Ottima quarta posizione per “Elisir“, scafo della serie Bad 27 portato da Max Goffi e Roberto Corazza, portacolori del progetto di vela terapia Hyak Onlus. In quarta posizione si è piazzato un altro Asso 99, quello dei veronesi Max Tosi e Giulio Vitali della Fraglia Vela Peschiera, poi spazio ai Bianchini (padre e figlio), Enio Bazoli e Barbara Apollonio, alla barca della Canottieri Garda con il presidente Giorgio Bolla e il suo vice Marco Maroni.

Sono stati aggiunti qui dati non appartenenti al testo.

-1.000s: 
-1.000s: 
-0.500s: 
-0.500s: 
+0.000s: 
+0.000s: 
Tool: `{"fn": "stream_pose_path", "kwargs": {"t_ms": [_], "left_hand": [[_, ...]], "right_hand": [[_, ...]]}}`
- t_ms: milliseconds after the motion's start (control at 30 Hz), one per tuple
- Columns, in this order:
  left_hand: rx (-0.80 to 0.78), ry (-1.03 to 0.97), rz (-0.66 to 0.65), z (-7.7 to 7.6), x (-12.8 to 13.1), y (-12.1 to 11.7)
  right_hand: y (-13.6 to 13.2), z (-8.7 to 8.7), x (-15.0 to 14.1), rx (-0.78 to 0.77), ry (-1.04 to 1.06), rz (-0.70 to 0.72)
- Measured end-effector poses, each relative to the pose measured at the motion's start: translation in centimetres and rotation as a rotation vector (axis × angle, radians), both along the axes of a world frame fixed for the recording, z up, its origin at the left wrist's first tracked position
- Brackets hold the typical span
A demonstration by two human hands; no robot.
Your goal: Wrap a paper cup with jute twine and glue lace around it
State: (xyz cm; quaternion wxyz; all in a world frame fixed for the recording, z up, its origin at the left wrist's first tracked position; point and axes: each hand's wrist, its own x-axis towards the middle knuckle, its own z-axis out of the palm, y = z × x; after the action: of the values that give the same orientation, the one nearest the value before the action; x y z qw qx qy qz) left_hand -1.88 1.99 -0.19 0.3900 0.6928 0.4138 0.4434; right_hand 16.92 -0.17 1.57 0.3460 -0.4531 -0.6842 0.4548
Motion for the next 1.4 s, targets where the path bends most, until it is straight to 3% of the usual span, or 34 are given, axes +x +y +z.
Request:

La “Trans lac en du“, prova sotto i riflettori e la luna piena, ha aperto così, come vuole la tradizione, le sfide veliche del lago di Garda. Per gli organizzatori della Canottieri Garda era il primo evento dei suoi 120 di storia. La manifestazione è stata supportata dal progetto Hyak Onlus, dalla Riviera dei Limoni e dei Castelli, dalla Pro Loco di Toscolano-Maderno.